Early iCloud users quickly got used to having their documents available on whatever device they happen to have in hand, for example. That allows automatic backup, of course, but it also creates an expectation of being able to work on anything anywhere. Windows 8 goes even further, letting you pick up where you left off in a document or a task.

Imagine a travel management app that handles your expenses, tickets, and itinerary across your devices -- no more copying and pasting information from one source to another. You can easily imagine your smartphone being your CPU, syncing to data and other resources at hand, such as network storage, a local keyboard, a local monitor, and nearby network, as well as passing on tasks to tablets and PCs when you move to one of them. That's the kind of seamless mobility we can begin to imagine with these fabric-oriented syncing capabilities in the OS and in apps.

When you work this way, the notion of emailing yourself documents, copying files between computers, and otherwise manually managing your context seems old-fashioned. When you couple that automatic syncing of data and metadata with the fact that context such as location, available input methods, presentation constraints, motion, Internet accessibility, and sensor-driven data, you get true user-centric computing.

The "sync fabric" model of computing has profound implications for apps, security models, and other technology approaches we've all gotten comfortable with. The fabric paradigm may finally do away with the endpoint notion that has bedeviled computer security since the work-at-home and laptop trends began, forcing a better approach to identity management and authentication in a world where the device is a variable, not a constant, as it was in the heyday of the office PC.

Then there's the issue of the user experience and the need for applications and back-end services to adjust as the user moves among the fabric of devices.
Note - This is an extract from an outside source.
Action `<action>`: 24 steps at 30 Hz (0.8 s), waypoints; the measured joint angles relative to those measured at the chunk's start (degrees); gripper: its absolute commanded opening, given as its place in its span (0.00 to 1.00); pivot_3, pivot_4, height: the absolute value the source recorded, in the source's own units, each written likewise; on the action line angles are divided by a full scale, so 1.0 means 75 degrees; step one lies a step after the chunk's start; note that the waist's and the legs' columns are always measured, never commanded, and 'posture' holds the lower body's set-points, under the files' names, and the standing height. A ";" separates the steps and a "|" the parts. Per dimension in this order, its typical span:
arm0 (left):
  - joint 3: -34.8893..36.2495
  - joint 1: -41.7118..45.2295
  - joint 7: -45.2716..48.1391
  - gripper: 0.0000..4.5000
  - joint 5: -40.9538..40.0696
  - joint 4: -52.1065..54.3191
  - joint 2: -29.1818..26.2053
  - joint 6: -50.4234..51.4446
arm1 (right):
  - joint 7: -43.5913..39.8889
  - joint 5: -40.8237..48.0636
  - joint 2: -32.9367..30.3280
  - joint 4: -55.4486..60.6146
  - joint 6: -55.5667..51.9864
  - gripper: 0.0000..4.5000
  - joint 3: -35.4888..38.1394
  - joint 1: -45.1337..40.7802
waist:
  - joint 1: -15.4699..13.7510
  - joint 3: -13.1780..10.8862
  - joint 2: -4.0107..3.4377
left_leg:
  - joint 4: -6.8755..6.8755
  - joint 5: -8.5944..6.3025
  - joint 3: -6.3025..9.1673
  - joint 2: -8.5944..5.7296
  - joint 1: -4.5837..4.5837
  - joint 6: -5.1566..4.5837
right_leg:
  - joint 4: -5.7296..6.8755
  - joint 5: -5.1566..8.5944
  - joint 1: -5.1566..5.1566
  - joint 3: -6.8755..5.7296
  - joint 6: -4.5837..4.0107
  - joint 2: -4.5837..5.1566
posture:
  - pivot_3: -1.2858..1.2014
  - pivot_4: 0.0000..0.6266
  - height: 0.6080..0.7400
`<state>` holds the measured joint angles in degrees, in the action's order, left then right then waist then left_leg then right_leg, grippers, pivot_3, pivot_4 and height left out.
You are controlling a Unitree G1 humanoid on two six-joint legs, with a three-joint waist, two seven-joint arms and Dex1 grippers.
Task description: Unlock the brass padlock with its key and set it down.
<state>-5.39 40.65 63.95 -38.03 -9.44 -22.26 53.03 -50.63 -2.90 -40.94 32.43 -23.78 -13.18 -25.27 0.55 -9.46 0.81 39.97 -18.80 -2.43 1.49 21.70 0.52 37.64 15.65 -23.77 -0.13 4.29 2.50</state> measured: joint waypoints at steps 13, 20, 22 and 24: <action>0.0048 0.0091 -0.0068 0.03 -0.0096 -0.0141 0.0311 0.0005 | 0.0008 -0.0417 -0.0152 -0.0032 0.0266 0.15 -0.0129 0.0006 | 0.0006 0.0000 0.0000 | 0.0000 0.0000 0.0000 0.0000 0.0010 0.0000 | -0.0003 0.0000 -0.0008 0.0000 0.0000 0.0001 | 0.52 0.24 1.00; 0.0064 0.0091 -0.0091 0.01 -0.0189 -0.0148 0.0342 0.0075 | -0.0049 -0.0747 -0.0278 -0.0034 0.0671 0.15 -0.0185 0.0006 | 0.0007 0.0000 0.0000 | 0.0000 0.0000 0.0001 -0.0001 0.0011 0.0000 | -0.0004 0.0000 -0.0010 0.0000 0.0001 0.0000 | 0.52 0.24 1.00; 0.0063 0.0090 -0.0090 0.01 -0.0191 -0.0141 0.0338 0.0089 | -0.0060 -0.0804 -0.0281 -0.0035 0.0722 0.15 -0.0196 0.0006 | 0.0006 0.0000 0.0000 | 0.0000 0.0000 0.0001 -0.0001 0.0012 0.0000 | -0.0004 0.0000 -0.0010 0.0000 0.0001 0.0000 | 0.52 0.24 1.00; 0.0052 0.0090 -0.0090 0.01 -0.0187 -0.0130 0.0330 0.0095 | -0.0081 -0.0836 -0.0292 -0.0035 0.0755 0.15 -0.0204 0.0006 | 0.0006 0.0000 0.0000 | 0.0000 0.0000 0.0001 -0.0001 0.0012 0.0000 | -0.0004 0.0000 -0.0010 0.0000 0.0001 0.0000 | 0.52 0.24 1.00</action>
Context awareness must be built in, so the app adjusts as the user changes devices. Yet that awareness also opens new possibilities for applications that developers are just beginning to imagine.

If that sounds like a science-fiction version of the cloud, it is. But just as many sci-fi fantasies have become real, so too is the notion of a computing fabric that we can tap into and move through. iCloud and Windows 8 are merely the first, early examples. --Galen Gruman

2. Software-defined networks

Like ancient coral reefs, data center networks have grown slowly and inexorably over time and calcified. While servers and storage have benefited from software abstractions that support dynamic management, networks have remained hardware-bound and static. Almost a virtue for decades, their resistance to change has now become a major roadblock on the road to cloud computing.

The technology that promises to remove that roadblock is software-defined networking (SDN). SDN drapes a software layer over switch and router hardware that serves as both a centrally managed control plane and a platform for innovation. SDN isn't network virtualization, though network virtualization will certainly be one of its by-products. Rather, SDN is a way to "program the network" -- that is, it allows cloud providers and ISVs to build new networking capabilities the rest of us can draw on.

The leading example of SDN today is OpenFlow, but OpenStack's Quantum, Juniper's QFabric, EMC VMware's virtual network APIs, and NEC's ProgrammableFlow also take an SDN approach. In the case of OpenFlow, the network programming layer is an open protocol that is supported by a growing number of network hardware vendors. A key selling point is that OpenFlow requires no changes to the switching hardware, nor does it require that all traffic through the switch be managed through the OpenFlow protocol. It is designed to work within existing network infrastructures.